Quadratic equations such as this one can be solved by completing the square. In order to complete the square, the equation must first be in the form x^{2}+bx=c.

2x^{2}-2x+5-5=-5

Subtract 5 from both sides of the equation.

2x^{2}-2x=-5

Subtracting 5 from itself leaves 0.

\frac{2x^{2}-2x}{2}=-\frac{5}{2}

Divide both sides by 2.

x^{2}+\left(-\frac{2}{2}\right)x=-\frac{5}{2}

Dividing by 2 undoes the multiplication by 2.

x^{2}-x=-\frac{5}{2}

Divide -2 by 2.

x^{2}-x+\left(-\frac{1}{2}\right)^{2}=-\frac{5}{2}+\left(-\frac{1}{2}\right)^{2}

Divide -1, the coefficient of the x term, by 2 to get -\frac{1}{2}. Then add the square of -\frac{1}{2} to both sides of the equation.
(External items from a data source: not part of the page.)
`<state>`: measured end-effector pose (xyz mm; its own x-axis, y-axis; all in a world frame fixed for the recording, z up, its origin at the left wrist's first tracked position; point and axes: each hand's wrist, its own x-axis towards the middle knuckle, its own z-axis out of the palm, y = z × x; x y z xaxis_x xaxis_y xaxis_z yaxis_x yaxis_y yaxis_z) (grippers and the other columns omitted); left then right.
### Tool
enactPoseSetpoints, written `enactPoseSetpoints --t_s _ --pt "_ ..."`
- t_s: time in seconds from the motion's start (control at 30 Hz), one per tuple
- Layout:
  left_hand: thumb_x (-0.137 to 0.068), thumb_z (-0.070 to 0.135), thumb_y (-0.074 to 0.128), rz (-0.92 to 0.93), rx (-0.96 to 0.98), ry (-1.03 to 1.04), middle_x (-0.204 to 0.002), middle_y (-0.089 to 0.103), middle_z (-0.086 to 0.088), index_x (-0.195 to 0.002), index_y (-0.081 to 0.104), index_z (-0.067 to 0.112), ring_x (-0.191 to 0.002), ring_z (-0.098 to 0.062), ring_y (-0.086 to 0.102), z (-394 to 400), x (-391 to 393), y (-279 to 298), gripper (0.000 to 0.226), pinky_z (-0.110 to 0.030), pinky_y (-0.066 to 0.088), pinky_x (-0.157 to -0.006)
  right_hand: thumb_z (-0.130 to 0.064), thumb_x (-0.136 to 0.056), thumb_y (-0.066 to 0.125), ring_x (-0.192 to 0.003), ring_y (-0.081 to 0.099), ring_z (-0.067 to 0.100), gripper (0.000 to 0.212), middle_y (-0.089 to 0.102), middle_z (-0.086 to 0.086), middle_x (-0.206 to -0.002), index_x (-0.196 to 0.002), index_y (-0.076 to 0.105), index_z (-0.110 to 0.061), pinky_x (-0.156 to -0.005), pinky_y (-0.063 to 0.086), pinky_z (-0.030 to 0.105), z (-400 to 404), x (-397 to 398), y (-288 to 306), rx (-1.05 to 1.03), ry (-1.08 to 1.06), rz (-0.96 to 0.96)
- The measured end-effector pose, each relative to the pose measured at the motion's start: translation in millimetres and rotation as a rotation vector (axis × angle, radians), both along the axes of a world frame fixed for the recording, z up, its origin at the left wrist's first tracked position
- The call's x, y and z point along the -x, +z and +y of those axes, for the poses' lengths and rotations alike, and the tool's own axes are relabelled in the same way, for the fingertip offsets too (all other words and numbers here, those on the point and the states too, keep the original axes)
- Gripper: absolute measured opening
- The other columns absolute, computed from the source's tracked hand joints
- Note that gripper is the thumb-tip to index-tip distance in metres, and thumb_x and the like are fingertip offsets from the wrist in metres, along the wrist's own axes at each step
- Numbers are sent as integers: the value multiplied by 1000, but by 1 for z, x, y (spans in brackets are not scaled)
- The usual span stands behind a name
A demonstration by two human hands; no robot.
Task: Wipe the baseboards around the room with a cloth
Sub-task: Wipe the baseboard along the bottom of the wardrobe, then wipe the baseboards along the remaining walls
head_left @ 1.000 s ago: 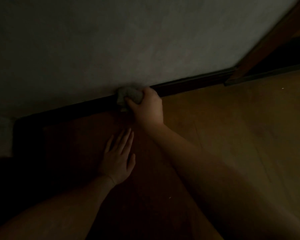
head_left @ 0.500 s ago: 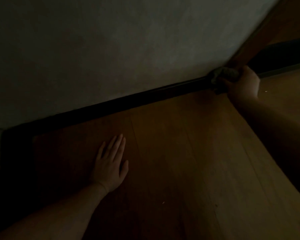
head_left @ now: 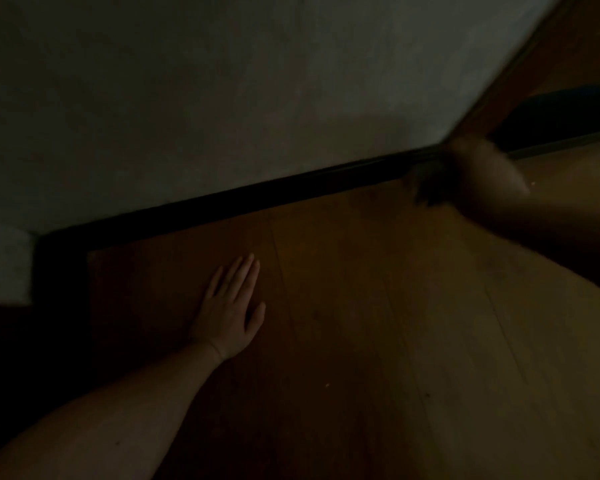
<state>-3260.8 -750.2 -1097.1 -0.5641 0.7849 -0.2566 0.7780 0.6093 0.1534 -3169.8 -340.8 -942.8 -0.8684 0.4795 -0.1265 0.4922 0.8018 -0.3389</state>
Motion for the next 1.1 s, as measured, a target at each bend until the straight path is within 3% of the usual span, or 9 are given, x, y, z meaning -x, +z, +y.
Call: enactPoseSetpoints --t_s 0.07,0.17,0.23,0.43,0.63,0.77,0.87,1.0,1.1 --pt "-101 56 9 3 -11 14 -167 6 -2 -159 11 15 -153 -18 8 0 1 -2 71 -43 5 -123 -18 -72 85 -73 48 6 30 51 -9 -86 -93 62 -19 -62 37 23 -41 -30 15 34 173 -51" --pt "-100 58 3 -15 5 14 -167 6 -1 -159 12 15 -153 -15 4 2 0 1 74 -40 1 -124 -26 -72 85 -73 52 7 33 52 -10 -90 -92 58 -28 -56 38 17 -83 -91 33 118 166 -108" --pt "-98 61 -2 37 20 40 -168 -2 0 -159 2 17 -153 -13 -3 2 -5 3 76 -40 -1 -124 -30 -75 82 -70 58 -3 32 57 -15 -92 -88 55 -38 -54 42 9 -105 -129 46 226 158 -124" --pt "-78 75 -21 -53 217 46 -159 -30 8 -149 -29 27 -147 -7 -24 -1 -17 27 86 -38 -18 -119 -35 -80 74 -83 57 -2 31 56 -17 -96 -89 48 -47 -61 44 13 -190 -175 38 363 58 84" --pt "-94 64 8 -375 -3 246 -167 -2 9 -158 -1 33 -150 -7 -7 -45 -122 93 72 -35 -2 -119 -30 -81 74 -90 55 -6 38 53 -19 -102 -96 46 -51 -65 46 11 -245 -223 45 490 -10 74" --pt "-74 93 20 -1002 -368 609 -159 20 25 -143 18 66 -137 1 20 -49 -207 184 74 -38 24 -110 -31 -79 73 -92 55 -7 43 50 -17 -107 -101 40 -48 -68 46 6 -266 -265 94 601 -55 11" --pt "-75 95 22 -1307 -491 671 -144 38 41 -134 32 72 -133 7 34 -50 -262 271 65 -36 25 -109 -30 -79 74 -90 56 -5 41 51 -13 -105 -100 42 -44 -67 45 8 -285 -300 155 676 -92 -50" --pt "-80 87 41 -1452 -641 780 -139 53 28 -133 50 58 -131 8 45 -44 -312 373 62 -23 41 -103 -35 -75 73 -89 56 3 37 54 -15 -100 -99 45 -43 -71 43 14 -314 -323 247 778 -52 -47" --pt "-76 83 51 -1406 -613 945 -133 60 21 -126 58 55 -126 0 54 -38 -338 458 58 -35 43 -105 -35 -73 72 -93 59 1 41 55 -21 -101 -101 48 -53 -74 45 12 -319 -333 324 914 -176 20"
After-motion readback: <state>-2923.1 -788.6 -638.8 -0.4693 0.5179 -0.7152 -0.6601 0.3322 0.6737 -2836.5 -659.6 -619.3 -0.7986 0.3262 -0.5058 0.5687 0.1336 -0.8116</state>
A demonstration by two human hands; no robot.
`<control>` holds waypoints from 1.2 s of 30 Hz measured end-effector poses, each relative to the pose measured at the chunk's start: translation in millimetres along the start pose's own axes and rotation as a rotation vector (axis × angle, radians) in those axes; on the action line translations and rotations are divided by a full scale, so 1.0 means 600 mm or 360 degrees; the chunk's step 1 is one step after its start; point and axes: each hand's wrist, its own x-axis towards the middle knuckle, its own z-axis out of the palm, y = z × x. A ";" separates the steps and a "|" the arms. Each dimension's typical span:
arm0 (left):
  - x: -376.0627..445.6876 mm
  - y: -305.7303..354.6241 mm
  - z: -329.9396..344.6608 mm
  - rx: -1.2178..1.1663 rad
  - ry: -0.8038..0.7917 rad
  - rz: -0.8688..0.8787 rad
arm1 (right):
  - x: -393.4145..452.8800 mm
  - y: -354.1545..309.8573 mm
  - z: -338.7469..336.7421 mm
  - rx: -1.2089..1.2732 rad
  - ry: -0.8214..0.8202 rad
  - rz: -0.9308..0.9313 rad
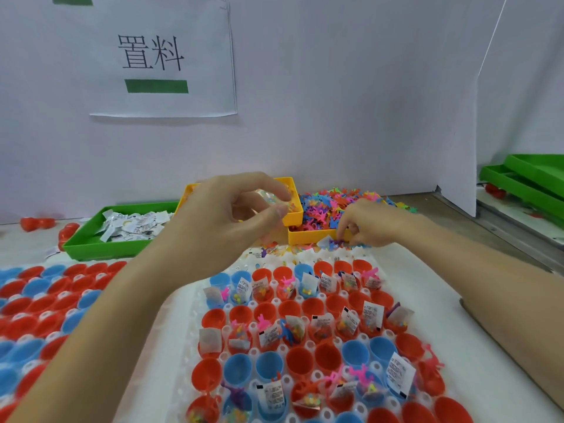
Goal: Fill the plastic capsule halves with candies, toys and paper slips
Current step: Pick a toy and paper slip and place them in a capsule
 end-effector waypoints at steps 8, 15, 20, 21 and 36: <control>0.000 -0.001 0.000 0.0017 0.0010 0.0009 | 0.002 0.007 0.011 -0.0142 0.0031 -0.0111; 0.000 0.000 -0.001 0.0018 -0.0018 -0.0002 | -0.019 0.029 -0.002 0.0008 0.0050 -0.0099; 0.001 -0.003 0.002 0.0018 -0.0021 0.0028 | -0.010 0.020 -0.005 -0.0243 -0.0079 -0.0232; 0.001 -0.004 0.003 0.0020 -0.0015 0.0031 | -0.007 0.018 -0.005 -0.0279 -0.0085 -0.0262; 0.002 -0.008 0.002 0.0031 0.0028 0.0023 | -0.045 0.037 -0.021 -0.0133 0.0069 0.0041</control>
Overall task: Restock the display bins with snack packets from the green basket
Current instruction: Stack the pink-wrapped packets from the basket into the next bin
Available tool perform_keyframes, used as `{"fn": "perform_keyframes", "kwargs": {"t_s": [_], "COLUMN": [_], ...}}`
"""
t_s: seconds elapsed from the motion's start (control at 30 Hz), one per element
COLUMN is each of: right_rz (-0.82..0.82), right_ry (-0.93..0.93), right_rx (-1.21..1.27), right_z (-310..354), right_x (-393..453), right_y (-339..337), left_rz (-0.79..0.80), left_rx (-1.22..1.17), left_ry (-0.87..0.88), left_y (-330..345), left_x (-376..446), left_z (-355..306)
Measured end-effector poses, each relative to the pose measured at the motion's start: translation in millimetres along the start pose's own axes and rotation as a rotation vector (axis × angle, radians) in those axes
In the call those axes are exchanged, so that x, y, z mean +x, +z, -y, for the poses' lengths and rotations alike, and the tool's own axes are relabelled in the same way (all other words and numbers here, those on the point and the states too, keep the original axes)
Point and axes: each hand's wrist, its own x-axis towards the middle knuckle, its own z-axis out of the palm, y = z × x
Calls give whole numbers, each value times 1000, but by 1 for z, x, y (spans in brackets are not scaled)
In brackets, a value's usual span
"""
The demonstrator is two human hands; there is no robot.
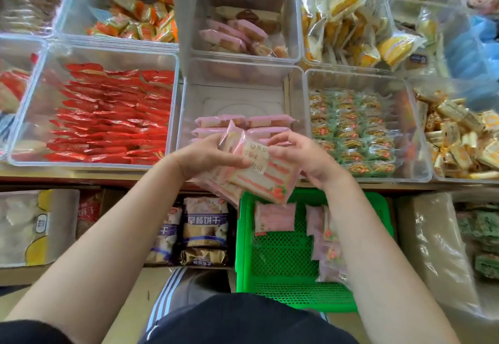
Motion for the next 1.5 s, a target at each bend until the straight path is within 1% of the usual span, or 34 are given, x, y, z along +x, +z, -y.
{"fn": "perform_keyframes", "kwargs": {"t_s": [0.03, 0.1, 0.17, 0.2, 0.3, 0.37, 0.4, 0.47, 0.5, 0.53, 0.57, 0.6, 0.63, 0.67, 0.7, 0.73, 0.8, 0.87, 0.93, 0.97, 1.03, 1.07, 1.13, 1.2, 1.3, 1.37, 1.43, 1.5], "right_rz": [50, 109, 86, 28, -199, -211, -181, -125, -114, -120, -160, -205, -267, -328, -403, -489, -629, -680, -684, -638, -505, -467, -465, -467, -380, -289, -235, -270], "right_ry": [33, 69, 71, 76, 109, 143, 160, 173, 161, 144, 120, 84, 43, -10, -75, -145, -313, -464, -514, -486, -356, -298, -237, -214, -155, -101, -71, -112], "right_rx": [-78, -127, -87, -2, 413, 572, 631, 727, 750, 759, 773, 784, 776, 731, 627, 459, -11, -502, -944, -1118, -1363, -1447, -1539, -1585, -1638, -1563, -1444, -1302], "right_z": [6, 17, 22, 22, 13, 6, 6, 4, 3, 4, 5, 8, 9, 13, 17, 22, 28, 32, 31, 27, 16, 10, 0, -2, 2, 2, 3, 6], "right_x": [5, 14, 22, 26, 41, 50, 53, 58, 62, 65, 69, 72, 78, 82, 86, 91, 105, 123, 144, 152, 159, 160, 161, 165, 174, 174, 167, 149], "right_y": [0, -2, -9, -13, -24, -26, -24, -20, -17, -14, -11, -10, -10, -11, -12, -13, -17, -17, -15, -13, -6, -3, 4, 10, 13, 10, 7, 9], "left_rz": [-7, -45, -120, -190, -405, -520, -586, -730, -804, -867, -892, -864, -800, -726, -664, -626, -595, -570, -559, -563, -584, -594, -614, -621, -623, -632, -630, -642], "left_rx": [20, 37, 5, -22, -19, 30, 122, 493, 704, 889, 1036, 1164, 1284, 1377, 1419, 1415, 1369, 1354, 1347, 1349, 1372, 1386, 1407, 1408, 1373, 1337, 1314, 1298], "left_ry": [-10, -13, -5, 4, 93, 240, 343, 538, 600, 618, 580, 479, 346, 224, 127, 60, -4, -31, -40, -38, -22, -13, 10, 15, 19, 54, 99, 137], "left_y": [-3, -14, -27, -35, -56, -60, -61, -63, -64, -66, -69, -71, -74, -76, -77, -79, -79, -77, -76, -76, -75, -73, -71, -71, -72, -69, -64, -57], "left_x": [2, 9, 17, 21, 36, 46, 52, 69, 80, 92, 103, 112, 121, 127, 132, 135, 139, 143, 146, 146, 148, 148, 150, 151, 150, 146, 140, 129], "left_z": [-4, -8, -9, -9, -16, -28, -35, -42, -42, -39, -34, -27, -18, -9, 1, 8, 16, 17, 17, 18, 22, 25, 30, 31, 33, 35, 36, 32]}}
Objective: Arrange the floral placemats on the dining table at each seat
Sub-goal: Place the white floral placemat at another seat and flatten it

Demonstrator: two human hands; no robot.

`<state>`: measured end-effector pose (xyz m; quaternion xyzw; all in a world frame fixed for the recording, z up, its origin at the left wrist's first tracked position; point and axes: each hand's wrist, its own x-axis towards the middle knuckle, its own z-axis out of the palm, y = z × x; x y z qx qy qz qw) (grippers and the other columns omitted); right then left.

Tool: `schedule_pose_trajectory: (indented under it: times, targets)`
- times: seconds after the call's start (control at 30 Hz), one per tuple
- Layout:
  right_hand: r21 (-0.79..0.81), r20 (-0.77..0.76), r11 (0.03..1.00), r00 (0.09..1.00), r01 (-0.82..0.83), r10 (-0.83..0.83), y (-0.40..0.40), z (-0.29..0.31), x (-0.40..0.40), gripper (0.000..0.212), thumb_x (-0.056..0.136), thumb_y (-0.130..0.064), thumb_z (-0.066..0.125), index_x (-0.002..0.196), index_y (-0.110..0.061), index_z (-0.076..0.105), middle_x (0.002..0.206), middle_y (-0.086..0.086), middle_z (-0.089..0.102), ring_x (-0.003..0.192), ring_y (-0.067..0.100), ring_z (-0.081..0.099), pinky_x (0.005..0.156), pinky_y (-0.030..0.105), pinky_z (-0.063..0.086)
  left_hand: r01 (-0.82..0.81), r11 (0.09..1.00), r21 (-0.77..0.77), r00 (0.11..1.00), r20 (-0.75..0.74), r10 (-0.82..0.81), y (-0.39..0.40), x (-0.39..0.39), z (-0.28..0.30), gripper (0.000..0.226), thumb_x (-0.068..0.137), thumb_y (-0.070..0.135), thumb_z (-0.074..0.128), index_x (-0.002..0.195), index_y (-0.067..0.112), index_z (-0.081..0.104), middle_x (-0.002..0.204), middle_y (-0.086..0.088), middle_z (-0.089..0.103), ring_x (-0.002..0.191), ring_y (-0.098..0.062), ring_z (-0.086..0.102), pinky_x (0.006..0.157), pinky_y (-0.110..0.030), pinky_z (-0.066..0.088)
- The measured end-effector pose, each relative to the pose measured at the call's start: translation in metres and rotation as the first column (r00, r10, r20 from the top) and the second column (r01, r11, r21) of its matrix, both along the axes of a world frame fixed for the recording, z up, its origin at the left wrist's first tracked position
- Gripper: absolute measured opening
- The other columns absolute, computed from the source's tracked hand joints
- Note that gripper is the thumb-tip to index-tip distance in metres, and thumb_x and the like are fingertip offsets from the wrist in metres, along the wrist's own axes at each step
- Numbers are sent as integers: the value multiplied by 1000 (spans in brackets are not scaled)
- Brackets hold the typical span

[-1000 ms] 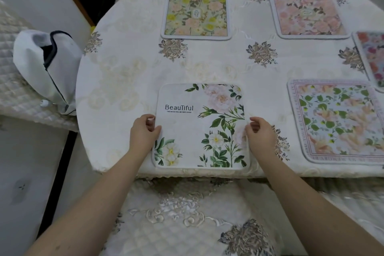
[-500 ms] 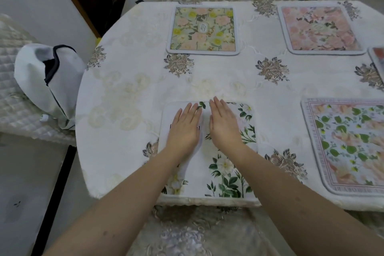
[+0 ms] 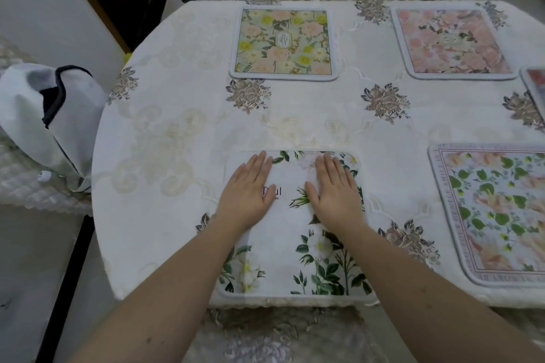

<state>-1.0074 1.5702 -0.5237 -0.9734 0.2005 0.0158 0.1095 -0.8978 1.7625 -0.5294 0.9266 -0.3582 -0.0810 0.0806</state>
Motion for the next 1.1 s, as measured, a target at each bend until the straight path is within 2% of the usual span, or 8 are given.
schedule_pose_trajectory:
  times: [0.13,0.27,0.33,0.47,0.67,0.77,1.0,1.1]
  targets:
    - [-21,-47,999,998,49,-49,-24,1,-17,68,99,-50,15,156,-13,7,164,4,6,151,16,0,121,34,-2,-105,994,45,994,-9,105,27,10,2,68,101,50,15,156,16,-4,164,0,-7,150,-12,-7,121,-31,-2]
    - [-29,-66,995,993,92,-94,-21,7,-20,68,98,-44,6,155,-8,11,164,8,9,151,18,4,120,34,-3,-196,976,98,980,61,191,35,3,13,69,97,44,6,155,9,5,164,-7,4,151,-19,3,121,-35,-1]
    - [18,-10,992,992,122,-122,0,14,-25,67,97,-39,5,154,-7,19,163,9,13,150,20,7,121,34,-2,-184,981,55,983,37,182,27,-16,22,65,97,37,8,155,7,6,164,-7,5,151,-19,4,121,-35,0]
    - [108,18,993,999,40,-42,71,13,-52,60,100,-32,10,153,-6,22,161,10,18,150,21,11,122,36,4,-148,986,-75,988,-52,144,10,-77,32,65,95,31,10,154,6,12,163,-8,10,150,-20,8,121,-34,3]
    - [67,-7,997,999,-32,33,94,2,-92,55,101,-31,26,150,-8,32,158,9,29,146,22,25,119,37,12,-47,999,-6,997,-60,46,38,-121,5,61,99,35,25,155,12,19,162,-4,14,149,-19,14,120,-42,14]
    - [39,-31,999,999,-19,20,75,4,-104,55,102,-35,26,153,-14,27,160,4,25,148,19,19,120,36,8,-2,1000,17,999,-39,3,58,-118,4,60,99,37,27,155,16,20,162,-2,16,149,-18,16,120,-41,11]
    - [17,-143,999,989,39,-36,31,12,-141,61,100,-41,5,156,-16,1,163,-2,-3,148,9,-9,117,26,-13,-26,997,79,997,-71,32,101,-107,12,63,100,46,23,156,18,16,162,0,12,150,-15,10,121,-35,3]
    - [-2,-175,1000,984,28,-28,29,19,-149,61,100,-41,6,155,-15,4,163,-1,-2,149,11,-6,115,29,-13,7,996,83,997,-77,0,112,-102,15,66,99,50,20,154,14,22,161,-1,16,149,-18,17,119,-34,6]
This step makes the left hand side of the equation a perfect square.

x^{2}-x+\frac{1}{4}=-\frac{5}{2}+\frac{1}{4}

Square -\frac{1}{2} by squaring both the numerator and the denominator of the fraction.

x^{2}-x+\frac{1}{4}=-\frac{9}{4}

Add -\frac{5}{2} to \frac{1}{4} by finding a common denominator and adding the numerators. Then reduce the fraction to lowest terms if possible.

\left(x-\frac{1}{2}\right)^{2}=-\frac{9}{4}

Factor x^{2}-x+\frac{1}{4}. In general, when x^{2}+bx+c is a perfect square, it can always be factored as \left(x+\frac{b}{2}\right)^{2}.

\sqrt{\left(x-\frac{1}{2}\right)^{2}}=\sqrt{-\frac{9}{4}}

Take the square root of both sides of the equation.

x-\frac{1}{2}=\frac{3}{2}i x-\frac{1}{2}=-\frac{3}{2}i

Simplify.

x=\frac{1}{2}+\frac{3}{2}i x=\frac{1}{2}-\frac{3}{2}i

Add \frac{1}{2} to both sides of the equation.